Nothing but the lines from the first line of the records below to the line holding "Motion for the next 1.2" belongs in the answer, copied exactly and without pictures.

(Stored records)

..........

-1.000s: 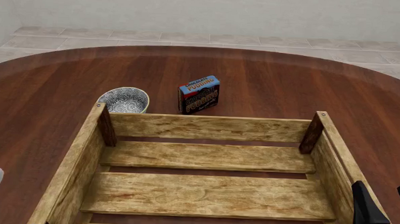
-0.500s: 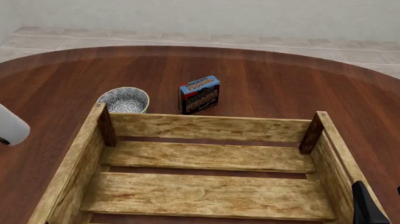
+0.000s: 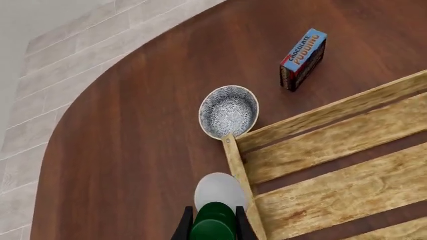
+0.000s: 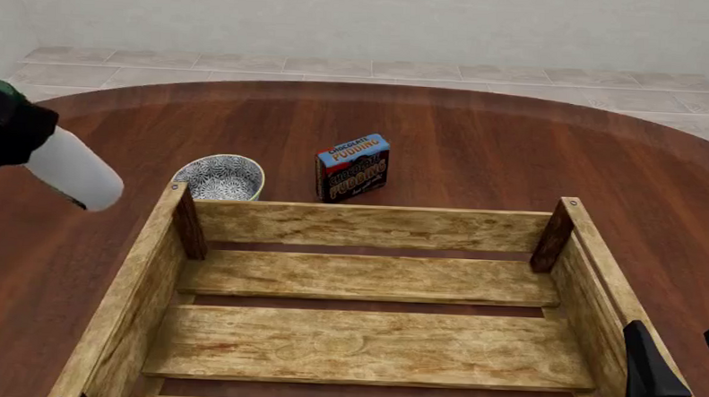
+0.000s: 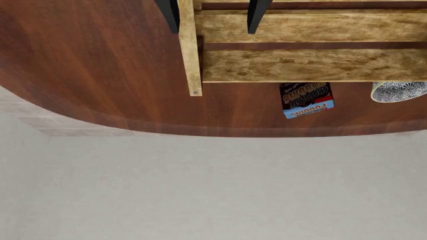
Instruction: Pick up the salad dressing and put it in the tray.
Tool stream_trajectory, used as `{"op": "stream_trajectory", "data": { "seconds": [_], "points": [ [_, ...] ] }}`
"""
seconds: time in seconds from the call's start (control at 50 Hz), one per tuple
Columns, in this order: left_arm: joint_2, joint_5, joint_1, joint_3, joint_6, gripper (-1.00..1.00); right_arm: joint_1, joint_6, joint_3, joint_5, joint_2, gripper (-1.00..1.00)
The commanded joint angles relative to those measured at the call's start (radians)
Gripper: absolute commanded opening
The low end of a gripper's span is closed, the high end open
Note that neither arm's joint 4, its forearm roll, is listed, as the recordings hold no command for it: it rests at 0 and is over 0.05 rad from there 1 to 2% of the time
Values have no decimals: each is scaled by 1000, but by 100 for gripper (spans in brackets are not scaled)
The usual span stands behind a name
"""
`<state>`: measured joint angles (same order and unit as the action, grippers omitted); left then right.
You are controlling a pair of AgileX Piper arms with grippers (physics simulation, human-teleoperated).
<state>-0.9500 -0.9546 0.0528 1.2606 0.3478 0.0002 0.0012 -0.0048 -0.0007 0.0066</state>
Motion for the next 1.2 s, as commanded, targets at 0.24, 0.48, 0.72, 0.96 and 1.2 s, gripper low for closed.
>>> {"op": "stream_trajectory", "data": {
  "seconds": [0.24,0.48,0.72,0.96,1.2],
  "points": [
    [-76,43,174,55,29,-100,0,0,0,0,0,100],
    [-94,55,224,65,29,-100,0,0,0,0,0,100],
    [-101,63,264,53,36,-100,0,0,0,0,0,100],
    [-172,129,373,-4,31,-100,0,0,0,0,0,100],
    [-199,206,431,-88,37,-100,0,0,0,0,0,100]
  ]
}}
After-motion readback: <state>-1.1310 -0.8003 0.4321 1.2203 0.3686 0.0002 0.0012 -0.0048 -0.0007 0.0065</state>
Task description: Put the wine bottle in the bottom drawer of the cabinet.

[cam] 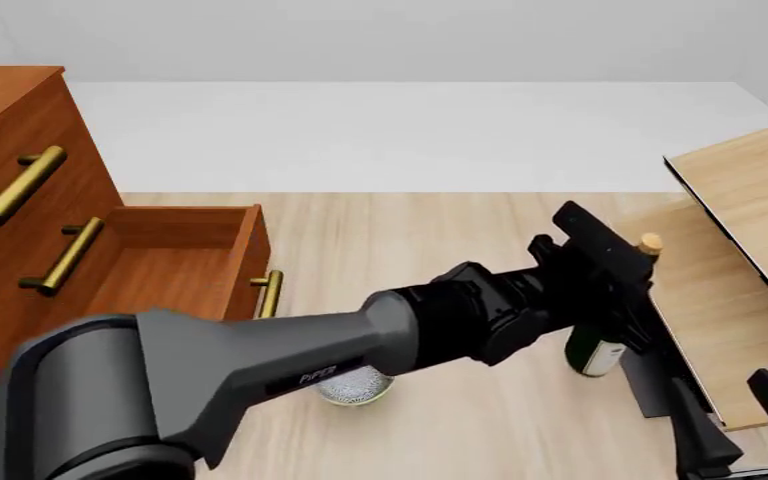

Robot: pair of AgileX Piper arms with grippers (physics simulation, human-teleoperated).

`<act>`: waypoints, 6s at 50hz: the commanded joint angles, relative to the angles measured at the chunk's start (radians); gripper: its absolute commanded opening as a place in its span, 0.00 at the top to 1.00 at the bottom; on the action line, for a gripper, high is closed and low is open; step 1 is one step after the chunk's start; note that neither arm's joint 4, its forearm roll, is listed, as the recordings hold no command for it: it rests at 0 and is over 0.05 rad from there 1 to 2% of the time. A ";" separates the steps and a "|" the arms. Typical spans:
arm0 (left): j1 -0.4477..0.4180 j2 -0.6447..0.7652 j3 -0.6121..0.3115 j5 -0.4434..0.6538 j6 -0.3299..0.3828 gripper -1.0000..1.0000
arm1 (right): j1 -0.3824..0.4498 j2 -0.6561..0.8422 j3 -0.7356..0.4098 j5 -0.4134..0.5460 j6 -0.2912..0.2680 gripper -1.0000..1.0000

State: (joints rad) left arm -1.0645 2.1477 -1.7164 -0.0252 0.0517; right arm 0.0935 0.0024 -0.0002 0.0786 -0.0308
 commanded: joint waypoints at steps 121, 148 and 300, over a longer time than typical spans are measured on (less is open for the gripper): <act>0.628 -1.122 0.526 0.395 0.033 1.00 | 0.040 0.003 0.000 -0.008 -0.027 0.00; 0.810 -1.194 0.468 0.595 0.063 1.00 | 0.045 0.001 0.000 -0.011 -0.021 0.00; 0.944 -1.114 0.930 0.429 -0.066 1.00 | 0.050 0.005 0.000 -0.007 -0.022 0.00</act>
State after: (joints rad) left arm -0.1220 1.0362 -0.8160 0.4360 -0.0187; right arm 0.1437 0.0092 -0.0003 0.0701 -0.0529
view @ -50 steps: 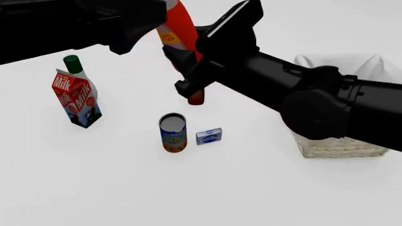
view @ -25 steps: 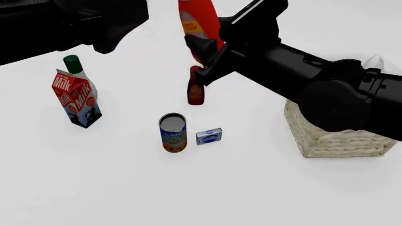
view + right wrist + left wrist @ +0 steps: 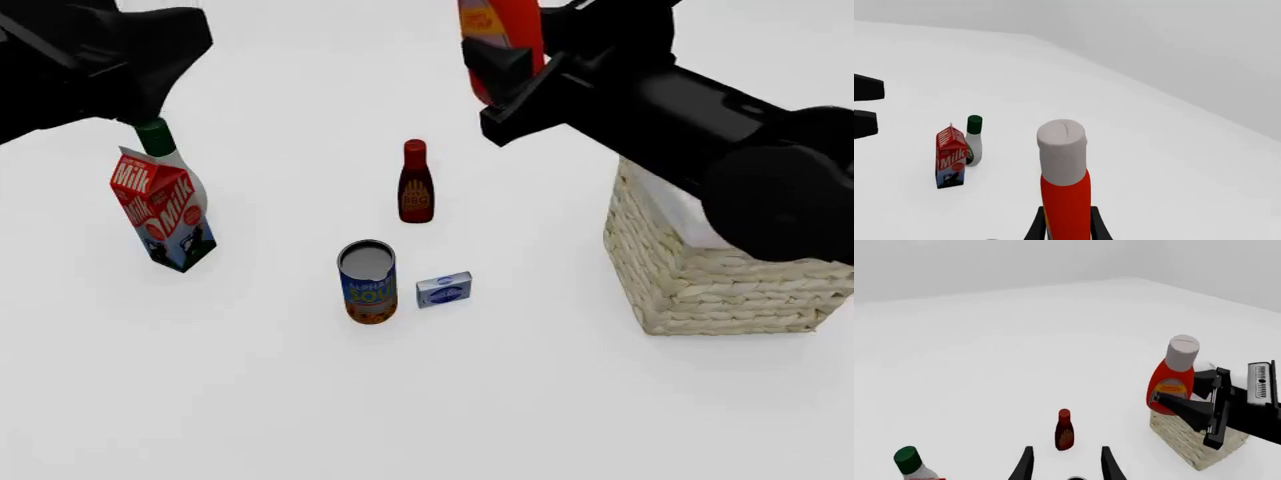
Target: Pick the ketchup and place it in the basket.
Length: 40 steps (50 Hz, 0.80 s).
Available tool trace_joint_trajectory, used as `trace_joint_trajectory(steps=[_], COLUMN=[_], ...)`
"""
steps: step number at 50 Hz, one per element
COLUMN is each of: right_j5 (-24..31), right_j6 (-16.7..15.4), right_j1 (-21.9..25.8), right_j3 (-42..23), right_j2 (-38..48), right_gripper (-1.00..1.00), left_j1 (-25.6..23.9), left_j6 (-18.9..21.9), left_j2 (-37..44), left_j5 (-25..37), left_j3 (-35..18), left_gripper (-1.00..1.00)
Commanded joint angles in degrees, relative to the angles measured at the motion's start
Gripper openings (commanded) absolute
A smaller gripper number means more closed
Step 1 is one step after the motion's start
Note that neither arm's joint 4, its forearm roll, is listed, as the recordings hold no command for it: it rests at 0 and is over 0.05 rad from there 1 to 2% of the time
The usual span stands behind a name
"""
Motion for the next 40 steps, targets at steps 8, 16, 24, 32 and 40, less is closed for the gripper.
trace_joint_trajectory(steps=[8,16,24,32,40], right_j5=[1.1,0.8,0.2,-0.1,-0.7], right_j6=[1.7,2.3,2.6,3.2,3.4], right_j1=[-6.1,-8.7,-11.2,-14.4,-17.2], right_j3=[1.7,2.7,4.1,5.1,5.6], right_j2=[-4.5,-5.5,-6.3,-7.1,-7.5], right_gripper=[-1.00,-1.00,-1.00,-1.00,-1.00], left_j1=[9.7,11.5,12.4,13.4,14.0], left_j6=[-0.2,-1.1,-1.5,-1.6,-1.3], left_j2=[-4.3,-4.6,-4.7,-4.6,-4.6], left_j5=[-2.8,-3.6,-4.1,-5.0,-5.4], left_j3=[5.6,7.2,7.7,8.7,9.1], left_gripper=[1.00,1.00,1.00,1.00,1.00])
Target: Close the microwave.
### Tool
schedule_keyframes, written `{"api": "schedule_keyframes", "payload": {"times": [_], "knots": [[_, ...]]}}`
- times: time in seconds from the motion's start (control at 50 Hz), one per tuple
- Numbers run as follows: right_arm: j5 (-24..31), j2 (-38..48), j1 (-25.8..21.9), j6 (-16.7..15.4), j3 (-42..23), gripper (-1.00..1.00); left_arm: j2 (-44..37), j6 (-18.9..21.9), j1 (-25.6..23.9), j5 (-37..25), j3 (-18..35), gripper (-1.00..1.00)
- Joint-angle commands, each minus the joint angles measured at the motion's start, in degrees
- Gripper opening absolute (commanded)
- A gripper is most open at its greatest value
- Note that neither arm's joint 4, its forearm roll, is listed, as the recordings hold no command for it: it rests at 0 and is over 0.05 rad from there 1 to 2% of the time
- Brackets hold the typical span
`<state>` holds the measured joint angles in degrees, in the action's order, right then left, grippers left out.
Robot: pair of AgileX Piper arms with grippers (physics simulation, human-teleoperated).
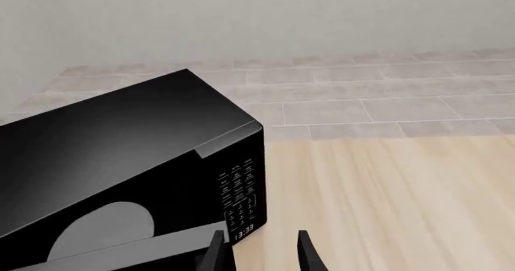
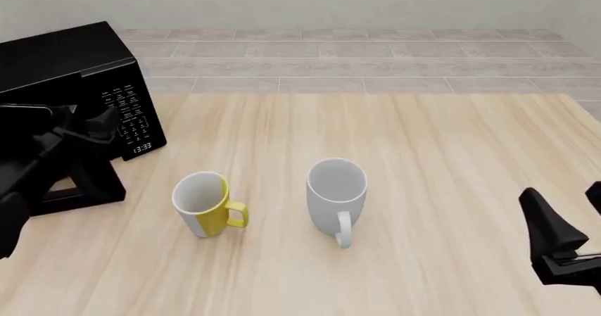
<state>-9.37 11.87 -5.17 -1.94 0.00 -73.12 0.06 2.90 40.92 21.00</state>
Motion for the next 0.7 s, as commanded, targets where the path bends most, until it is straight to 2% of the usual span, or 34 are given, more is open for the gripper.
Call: {"api": "schedule_keyframes", "payload": {"times": [0.02,0.06,0.1,0.4,0.7], "knots": [[-0.9,0.6,-1.2,2.2,0.0,1.00,-4.4,1.9,1.4,-2.0,1.3,1.00],[-1.8,1.7,-0.6,-0.2,0.0,1.00,-4.8,1.8,1.6,-2.3,1.8,1.00],[-1.3,1.0,-0.8,1.1,0.0,1.00,-4.3,2.2,1.4,-2.4,1.6,1.00],[-0.6,0.6,-0.6,0.5,0.0,1.00,-5.0,3.0,2.8,-2.5,3.3,1.00],[-2.5,2.6,-0.3,0.4,0.0,1.00,-7.7,3.5,2.7,-1.8,4.6,1.00]]}}
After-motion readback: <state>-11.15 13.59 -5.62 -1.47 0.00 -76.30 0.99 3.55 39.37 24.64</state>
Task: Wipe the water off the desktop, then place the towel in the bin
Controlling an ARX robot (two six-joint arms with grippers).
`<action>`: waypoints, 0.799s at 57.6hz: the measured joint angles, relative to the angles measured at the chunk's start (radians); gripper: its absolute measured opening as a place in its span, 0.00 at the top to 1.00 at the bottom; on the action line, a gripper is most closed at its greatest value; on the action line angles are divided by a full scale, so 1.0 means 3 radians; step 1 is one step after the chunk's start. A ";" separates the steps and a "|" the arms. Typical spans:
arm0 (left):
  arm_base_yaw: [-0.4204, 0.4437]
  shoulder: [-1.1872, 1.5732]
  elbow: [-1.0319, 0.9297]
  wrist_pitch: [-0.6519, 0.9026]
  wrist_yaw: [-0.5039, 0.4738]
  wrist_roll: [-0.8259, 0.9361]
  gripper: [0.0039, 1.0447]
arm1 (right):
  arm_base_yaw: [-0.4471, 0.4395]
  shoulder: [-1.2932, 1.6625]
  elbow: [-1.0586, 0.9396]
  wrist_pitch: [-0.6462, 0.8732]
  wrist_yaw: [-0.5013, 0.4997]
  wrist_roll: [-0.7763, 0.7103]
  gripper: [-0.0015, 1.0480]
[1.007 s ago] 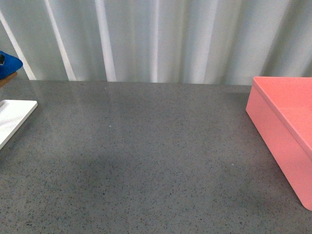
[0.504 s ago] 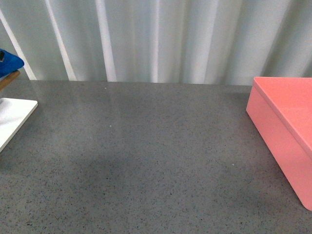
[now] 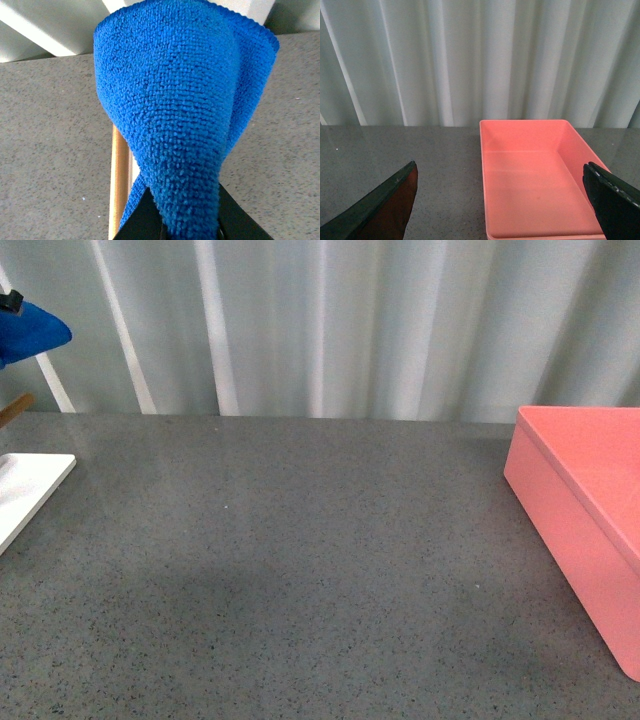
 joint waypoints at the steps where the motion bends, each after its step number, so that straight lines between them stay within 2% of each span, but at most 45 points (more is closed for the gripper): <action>1: -0.0006 -0.0018 -0.0011 0.0000 0.0011 -0.0006 0.92 | 0.0000 0.0000 0.0000 0.0000 0.0000 0.0000 0.07; 10: -0.0159 -0.0431 -0.0309 0.0088 0.0356 -0.0134 0.92 | 0.0000 0.0000 0.0000 0.0000 -0.0001 0.0000 0.07; 24: -0.0779 -0.1352 -0.0956 0.0361 0.1029 -0.0497 0.92 | 0.0000 0.0000 0.0000 0.0000 0.0000 0.0000 0.07; 34: -0.1255 -0.1624 -0.1306 0.0647 0.1283 -0.0867 0.92 | 0.0000 0.0000 0.0000 0.0000 0.0000 0.0000 0.07; 46: -0.1601 -0.1658 -0.1502 0.1034 0.1617 -0.1408 0.92 | 0.0000 0.0000 0.0000 0.0000 -0.0001 0.0000 0.07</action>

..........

▸ **Exercise answer**:
-1.000s: 
-0.500s: 
+0.000s: 
+0.000s: 
+0.000s: 
Instruction: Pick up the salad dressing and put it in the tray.
Tool stream_trajectory, used as `{"op": "stream_trajectory", "data": { "seconds": [_], "points": [ [_, ...] ] }}`
"""
seconds: time in seconds from the call's start (control at 50 Hz), one per tuple
Columns, in this order: left_arm: joint_2, joint_5, joint_1, joint_3, joint_6, gripper (-1.00..1.00); right_arm: joint_1, joint_6, joint_3, joint_5, joint_2, gripper (-1.00..1.00)
The commanded joint angles relative to those measured at the call's start (radians)
Gripper: absolute commanded opening
The low end of a gripper's span is closed, the high end open
Note that neither arm's joint 4, its forearm roll, is listed, as the recordings hold no command for it: it rests at 0 and is over 0.05 rad from there 1 to 2% of the time
Values have no decimals: each is scaled by 1000, but by 100 for gripper (spans in brackets are not scaled)
The usual span stands behind a name
"""
`<state>`: measured joint angles (same order and unit as the action, grippers omitted); left then right.
You are controlling a pair of AgileX Piper arms with grippers (physics simulation, human-teleoperated).
<state>-0.9500 -0.9546 0.0528 1.2606 0.3478 0.0002 0.0012 -0.0048 -0.0007 0.0066</state>
Motion for the next 1.2 s, as commanded, targets at 0.24, 0.48, 0.72, 0.96 and 1.2 s, gripper low for closed.

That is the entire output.